Carolina National GC has been recognized by Golf Digest as one of the finest facilities on the eastern seaboard.
Cape Fear National is the centerpiece of the burgeoning Brunswick Forest community as well one heck of a tough private course.
Fashioned by architect Tim Cate, the par-72 covers 7,217 yards over tees, fairways and primary rough grassed with Tifway 419 Bermuda. Golfers know they’ll be tested by its 74.5 rating and 143 Slope from the tips. But there are four other sets of tees, making Cape Fear National fun for golfers of all skills.

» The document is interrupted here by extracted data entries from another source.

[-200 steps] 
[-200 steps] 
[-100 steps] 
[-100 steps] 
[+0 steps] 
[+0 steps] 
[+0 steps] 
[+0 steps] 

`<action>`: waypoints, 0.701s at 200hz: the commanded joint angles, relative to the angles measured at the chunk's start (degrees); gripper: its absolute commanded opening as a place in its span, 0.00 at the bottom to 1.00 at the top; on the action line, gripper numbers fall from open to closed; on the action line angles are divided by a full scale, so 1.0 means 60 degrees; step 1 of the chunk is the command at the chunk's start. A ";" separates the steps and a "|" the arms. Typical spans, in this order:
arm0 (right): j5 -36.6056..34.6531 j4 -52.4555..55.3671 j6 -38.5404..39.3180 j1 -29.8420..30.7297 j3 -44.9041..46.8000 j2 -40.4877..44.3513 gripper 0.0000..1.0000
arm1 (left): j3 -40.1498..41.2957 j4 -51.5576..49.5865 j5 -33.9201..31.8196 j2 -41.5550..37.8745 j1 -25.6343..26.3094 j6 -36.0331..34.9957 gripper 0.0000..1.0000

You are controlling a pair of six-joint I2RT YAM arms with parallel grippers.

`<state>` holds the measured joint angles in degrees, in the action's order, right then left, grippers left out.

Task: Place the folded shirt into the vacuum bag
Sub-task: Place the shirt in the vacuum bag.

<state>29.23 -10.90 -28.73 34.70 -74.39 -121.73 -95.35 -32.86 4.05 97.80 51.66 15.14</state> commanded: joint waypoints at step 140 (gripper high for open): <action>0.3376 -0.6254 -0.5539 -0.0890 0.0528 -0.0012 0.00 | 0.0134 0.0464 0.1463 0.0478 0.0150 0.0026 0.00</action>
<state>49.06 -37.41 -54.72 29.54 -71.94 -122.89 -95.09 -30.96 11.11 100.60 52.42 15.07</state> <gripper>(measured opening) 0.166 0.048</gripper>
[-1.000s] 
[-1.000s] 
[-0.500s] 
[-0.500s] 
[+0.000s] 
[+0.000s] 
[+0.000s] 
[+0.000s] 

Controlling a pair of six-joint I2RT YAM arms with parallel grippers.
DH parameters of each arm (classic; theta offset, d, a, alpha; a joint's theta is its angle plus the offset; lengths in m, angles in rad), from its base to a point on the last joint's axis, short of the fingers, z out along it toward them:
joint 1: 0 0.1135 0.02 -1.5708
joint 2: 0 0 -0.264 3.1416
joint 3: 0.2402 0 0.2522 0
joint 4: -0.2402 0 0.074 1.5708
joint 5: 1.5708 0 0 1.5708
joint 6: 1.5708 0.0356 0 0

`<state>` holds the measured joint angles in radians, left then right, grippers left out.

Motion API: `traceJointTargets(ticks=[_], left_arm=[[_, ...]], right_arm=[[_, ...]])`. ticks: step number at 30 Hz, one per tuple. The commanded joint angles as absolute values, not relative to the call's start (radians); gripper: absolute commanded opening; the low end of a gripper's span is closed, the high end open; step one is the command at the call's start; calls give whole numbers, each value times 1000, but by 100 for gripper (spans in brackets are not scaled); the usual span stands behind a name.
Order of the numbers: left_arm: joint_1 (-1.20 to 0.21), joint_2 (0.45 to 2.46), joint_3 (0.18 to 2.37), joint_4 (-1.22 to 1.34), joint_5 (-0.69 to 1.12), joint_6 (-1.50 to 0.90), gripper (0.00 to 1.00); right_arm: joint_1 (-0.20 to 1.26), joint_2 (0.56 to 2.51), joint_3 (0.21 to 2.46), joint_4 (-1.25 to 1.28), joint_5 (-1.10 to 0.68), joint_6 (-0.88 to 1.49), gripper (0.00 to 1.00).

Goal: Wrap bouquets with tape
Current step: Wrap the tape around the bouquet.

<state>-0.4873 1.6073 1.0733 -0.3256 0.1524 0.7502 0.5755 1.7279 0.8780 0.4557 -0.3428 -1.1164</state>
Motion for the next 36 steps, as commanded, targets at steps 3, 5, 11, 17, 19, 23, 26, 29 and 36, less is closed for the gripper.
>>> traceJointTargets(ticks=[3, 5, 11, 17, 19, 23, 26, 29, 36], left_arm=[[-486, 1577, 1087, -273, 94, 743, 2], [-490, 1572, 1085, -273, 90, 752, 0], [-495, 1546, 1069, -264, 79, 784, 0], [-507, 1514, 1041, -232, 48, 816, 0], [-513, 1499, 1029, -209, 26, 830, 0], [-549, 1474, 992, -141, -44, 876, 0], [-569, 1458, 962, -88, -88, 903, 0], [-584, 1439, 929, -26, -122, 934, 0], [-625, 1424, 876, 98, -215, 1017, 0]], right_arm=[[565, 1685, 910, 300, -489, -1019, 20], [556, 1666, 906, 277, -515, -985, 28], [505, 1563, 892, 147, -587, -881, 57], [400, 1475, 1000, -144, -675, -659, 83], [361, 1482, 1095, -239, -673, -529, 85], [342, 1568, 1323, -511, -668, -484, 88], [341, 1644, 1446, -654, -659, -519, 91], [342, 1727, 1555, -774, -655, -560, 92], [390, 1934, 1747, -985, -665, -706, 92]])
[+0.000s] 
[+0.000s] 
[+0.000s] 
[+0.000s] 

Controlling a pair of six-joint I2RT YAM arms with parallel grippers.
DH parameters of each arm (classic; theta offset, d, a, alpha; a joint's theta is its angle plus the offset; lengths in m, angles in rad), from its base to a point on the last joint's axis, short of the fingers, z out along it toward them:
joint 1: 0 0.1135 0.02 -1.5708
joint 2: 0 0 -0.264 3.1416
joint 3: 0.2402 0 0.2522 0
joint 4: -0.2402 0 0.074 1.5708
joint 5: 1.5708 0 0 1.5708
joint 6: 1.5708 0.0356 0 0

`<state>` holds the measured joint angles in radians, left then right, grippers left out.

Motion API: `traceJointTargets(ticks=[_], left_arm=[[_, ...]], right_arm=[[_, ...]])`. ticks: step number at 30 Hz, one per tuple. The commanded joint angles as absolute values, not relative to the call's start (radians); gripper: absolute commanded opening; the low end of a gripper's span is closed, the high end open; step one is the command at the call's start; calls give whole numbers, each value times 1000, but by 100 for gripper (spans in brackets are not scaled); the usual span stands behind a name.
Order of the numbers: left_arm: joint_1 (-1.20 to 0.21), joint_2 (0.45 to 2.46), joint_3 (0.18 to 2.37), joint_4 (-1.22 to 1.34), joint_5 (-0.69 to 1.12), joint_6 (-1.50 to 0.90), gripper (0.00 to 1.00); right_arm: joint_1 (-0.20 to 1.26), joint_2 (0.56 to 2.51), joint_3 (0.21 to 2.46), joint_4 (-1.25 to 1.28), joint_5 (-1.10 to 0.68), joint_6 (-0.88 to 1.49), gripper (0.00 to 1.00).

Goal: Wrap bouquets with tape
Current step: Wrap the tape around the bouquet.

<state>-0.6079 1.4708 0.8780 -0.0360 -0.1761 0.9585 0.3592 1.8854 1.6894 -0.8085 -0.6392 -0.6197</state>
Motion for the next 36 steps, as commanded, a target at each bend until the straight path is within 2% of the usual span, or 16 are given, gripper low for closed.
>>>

Cate moved more than 1.5 million cubic yards of dirt to sculpt the coastal Carolinas’ newest course, which opened in 2009. Here, the golfer will find numerous elevated tees, dramatic berms and fairways that ramble through forests and wetlands.
Even though it was built atop a vast marsh, the course plays firm and fast. There are plenty of wetlands and lateral ponds along with more than 1,500 feet of bridges to carry players across environmentally sensitive areas. Limestone was dug up and piled into walls to create attractive vertical relief and a stark contrast to marshes and sand.
Perhaps Cape Fear National’s most invigorating area is three holes with tee-to-green waste bunkers situated along the right of the fairway. But there are 47 more bunkers scattered about along with plenty of forced carries, both off tees and into greens.
The course also has a rarity – both nines end with a par-3, the best of which is the ninth – an all-or-nothing carry over a lake bordered by a rocky edge that protects the left two-thirds of the green.
On some holes at Cape Fear National, the fairways appear almost unreachable, while others seem to so narrow as to be impossible to hit. Remember, though, there is considerably more landing area than it appears, and the distances are much shorter than the expanses of scrub and sand and rock and water imply.
Cape Fear National was recognized by both Golf and Golfweek magazines as one of the “Top Best New Courses” for 2010.